## Provided information
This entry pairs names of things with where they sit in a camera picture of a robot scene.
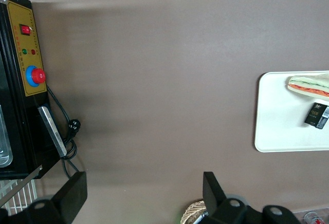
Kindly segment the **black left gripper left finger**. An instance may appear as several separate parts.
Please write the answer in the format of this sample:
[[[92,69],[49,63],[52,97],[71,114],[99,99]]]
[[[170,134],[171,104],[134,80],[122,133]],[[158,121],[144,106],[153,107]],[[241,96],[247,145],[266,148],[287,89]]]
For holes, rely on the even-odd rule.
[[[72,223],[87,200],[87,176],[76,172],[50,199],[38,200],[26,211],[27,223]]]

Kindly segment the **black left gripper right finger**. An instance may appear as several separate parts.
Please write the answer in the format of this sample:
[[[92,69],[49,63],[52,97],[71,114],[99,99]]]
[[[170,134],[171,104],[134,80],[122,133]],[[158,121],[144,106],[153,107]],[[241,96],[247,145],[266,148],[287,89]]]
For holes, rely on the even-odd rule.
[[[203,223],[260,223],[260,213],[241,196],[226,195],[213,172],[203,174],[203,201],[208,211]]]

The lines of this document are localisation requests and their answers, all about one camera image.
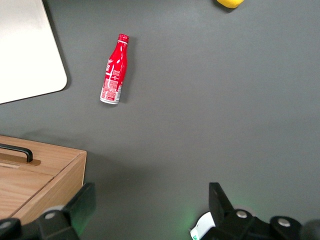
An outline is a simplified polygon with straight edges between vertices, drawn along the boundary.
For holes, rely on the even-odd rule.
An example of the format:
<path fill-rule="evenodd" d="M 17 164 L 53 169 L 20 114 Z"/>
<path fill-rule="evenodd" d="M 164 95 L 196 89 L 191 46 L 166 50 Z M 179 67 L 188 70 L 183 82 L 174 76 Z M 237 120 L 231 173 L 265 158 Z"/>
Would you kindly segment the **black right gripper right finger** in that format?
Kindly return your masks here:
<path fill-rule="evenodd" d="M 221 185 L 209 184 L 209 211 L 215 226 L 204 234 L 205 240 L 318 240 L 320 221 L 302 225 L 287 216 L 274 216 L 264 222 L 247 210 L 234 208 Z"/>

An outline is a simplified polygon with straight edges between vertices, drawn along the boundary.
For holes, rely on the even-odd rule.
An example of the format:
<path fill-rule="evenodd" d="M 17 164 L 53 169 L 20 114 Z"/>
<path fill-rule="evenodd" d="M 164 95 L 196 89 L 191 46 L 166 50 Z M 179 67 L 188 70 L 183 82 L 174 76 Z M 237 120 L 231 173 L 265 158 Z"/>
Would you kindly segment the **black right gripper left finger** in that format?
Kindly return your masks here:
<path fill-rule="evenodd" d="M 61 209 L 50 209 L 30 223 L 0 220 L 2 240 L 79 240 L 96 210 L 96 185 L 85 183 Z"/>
---
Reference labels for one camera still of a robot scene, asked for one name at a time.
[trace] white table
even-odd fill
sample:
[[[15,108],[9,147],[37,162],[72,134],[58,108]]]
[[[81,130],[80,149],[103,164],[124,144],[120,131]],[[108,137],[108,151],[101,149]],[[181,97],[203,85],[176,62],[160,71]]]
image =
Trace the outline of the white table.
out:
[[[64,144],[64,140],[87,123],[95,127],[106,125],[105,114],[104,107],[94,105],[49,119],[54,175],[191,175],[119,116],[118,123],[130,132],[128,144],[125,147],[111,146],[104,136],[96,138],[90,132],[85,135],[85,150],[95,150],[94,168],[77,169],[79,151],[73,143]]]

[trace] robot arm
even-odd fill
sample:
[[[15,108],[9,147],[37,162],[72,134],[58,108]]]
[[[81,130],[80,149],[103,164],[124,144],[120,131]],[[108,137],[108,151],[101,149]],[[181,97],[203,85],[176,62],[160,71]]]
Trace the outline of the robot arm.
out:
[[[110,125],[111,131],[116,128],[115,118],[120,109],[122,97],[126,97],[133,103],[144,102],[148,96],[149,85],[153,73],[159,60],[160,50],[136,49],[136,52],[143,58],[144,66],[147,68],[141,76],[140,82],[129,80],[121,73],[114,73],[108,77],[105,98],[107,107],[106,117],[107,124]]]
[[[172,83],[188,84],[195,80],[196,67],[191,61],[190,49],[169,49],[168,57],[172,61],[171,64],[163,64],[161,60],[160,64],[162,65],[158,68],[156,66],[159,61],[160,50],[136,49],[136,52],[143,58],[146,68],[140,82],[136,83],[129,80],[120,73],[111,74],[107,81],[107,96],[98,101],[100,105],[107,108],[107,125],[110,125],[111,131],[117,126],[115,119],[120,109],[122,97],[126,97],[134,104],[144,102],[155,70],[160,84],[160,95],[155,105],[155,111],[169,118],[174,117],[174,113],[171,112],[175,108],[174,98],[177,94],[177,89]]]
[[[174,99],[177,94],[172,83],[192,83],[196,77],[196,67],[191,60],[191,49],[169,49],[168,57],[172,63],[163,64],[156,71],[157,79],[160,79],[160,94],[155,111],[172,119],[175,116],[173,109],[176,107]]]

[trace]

## Your assignment
Everything above from the line with "The lines of" through the line with "Would you kindly segment the **black right gripper right" should be retyped exactly, and nothing else; omit pictures.

## Answer below
The lines of this document are localisation requests and their answers, all about one camera image.
An outline is a simplified polygon with straight edges between vertices, drawn along the boundary.
For holes, rely on the even-odd rule.
An example of the format:
<path fill-rule="evenodd" d="M 17 164 L 53 169 L 20 114 Z"/>
<path fill-rule="evenodd" d="M 164 95 L 196 89 L 191 46 L 166 50 Z M 179 67 L 188 70 L 183 82 L 174 76 Z M 237 120 L 231 173 L 265 158 Z"/>
Would you kindly segment the **black right gripper right finger** in that format?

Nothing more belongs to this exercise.